### Problem requirements
Transcribe each line below verbatim; pictures excluded.

━━━━━━━━━━━━━━━━━━━━━━━━━━━━━━

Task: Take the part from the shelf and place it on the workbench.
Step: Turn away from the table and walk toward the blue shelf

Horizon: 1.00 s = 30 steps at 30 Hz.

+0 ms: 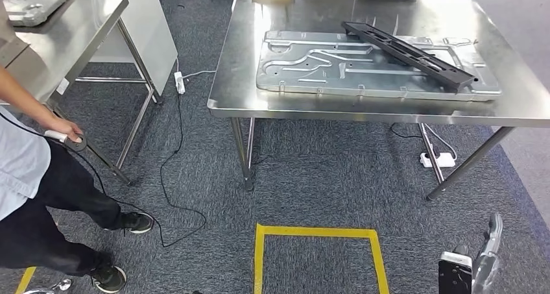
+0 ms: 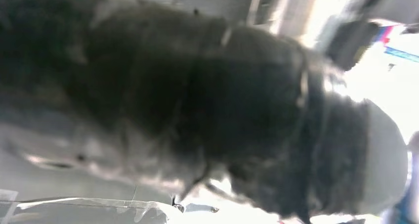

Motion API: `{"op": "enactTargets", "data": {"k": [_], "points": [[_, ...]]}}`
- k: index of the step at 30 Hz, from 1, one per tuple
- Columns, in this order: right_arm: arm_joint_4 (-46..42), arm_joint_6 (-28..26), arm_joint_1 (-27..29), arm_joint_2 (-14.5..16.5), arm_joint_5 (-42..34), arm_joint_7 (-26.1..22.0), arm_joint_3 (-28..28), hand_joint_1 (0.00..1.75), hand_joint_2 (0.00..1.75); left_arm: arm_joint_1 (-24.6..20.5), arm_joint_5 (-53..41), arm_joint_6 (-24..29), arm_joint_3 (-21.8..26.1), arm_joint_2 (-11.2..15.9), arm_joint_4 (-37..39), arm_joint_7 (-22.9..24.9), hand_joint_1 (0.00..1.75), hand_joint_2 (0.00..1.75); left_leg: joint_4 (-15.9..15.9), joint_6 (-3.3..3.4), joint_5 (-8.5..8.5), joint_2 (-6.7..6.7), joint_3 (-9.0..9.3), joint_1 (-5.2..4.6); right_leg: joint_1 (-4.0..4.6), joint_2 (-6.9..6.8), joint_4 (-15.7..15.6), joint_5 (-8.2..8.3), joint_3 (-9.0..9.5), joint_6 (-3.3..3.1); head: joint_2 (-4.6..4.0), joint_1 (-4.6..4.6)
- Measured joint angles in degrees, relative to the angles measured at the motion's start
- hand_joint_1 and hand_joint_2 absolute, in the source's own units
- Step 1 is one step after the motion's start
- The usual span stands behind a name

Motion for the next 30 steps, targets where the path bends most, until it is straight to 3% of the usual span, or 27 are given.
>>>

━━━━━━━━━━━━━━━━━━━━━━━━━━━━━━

### Final answer
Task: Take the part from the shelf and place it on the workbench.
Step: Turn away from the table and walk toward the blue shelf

Horizon: 1.00 s = 30 steps at 30 Hz.

+0 ms: 
+0 ms: 

Motion API: `{"op": "enactTargets", "data": {"k": [_], "points": [[_, ...]]}}`
- k: index of the step at 30 Hz, from 1, one per tuple
- Columns, in this order: right_arm: arm_joint_4 (-46..42), arm_joint_6 (-28..26), arm_joint_1 (-27..29), arm_joint_2 (-14.5..16.5), arm_joint_5 (-42..34), arm_joint_7 (-26.1..22.0), arm_joint_3 (-28..28), hand_joint_1 (0.00..1.75), hand_joint_2 (0.00..1.75); left_arm: arm_joint_1 (-24.6..20.5), arm_joint_5 (-53..41), arm_joint_6 (-24..29), arm_joint_3 (-21.8..26.1), arm_joint_2 (-11.2..15.9), arm_joint_4 (-37..39), arm_joint_7 (-22.9..24.9), hand_joint_1 (0.00..1.75), hand_joint_2 (0.00..1.75); left_leg: joint_4 (-15.9..15.9), joint_6 (-3.3..3.4), joint_5 (-8.5..8.5), joint_2 (-6.7..6.7), joint_3 (-9.0..9.3), joint_1 (-5.2..4.6); right_leg: joint_1 (-4.0..4.6), joint_2 (-6.9..6.8), joint_4 (-15.7..15.6), joint_5 (-8.2..8.3), joint_3 (-9.0..9.5), joint_6 (-3.3..3.1); head: joint_2 (-4.6..4.0), joint_1 (-4.6..4.6)
- Measured joint angles in degrees, relative to the angles measured at the motion's start
- hand_joint_1 and hand_joint_2 absolute, in the source's own units
- Step 1 is one step after the motion's start
- The usual span stands behind a name

Motion for the next 30 steps, targets where the path bends most, until it is straight to 3% of the usual span, or 27 are given.
>>>

The output given here is complete.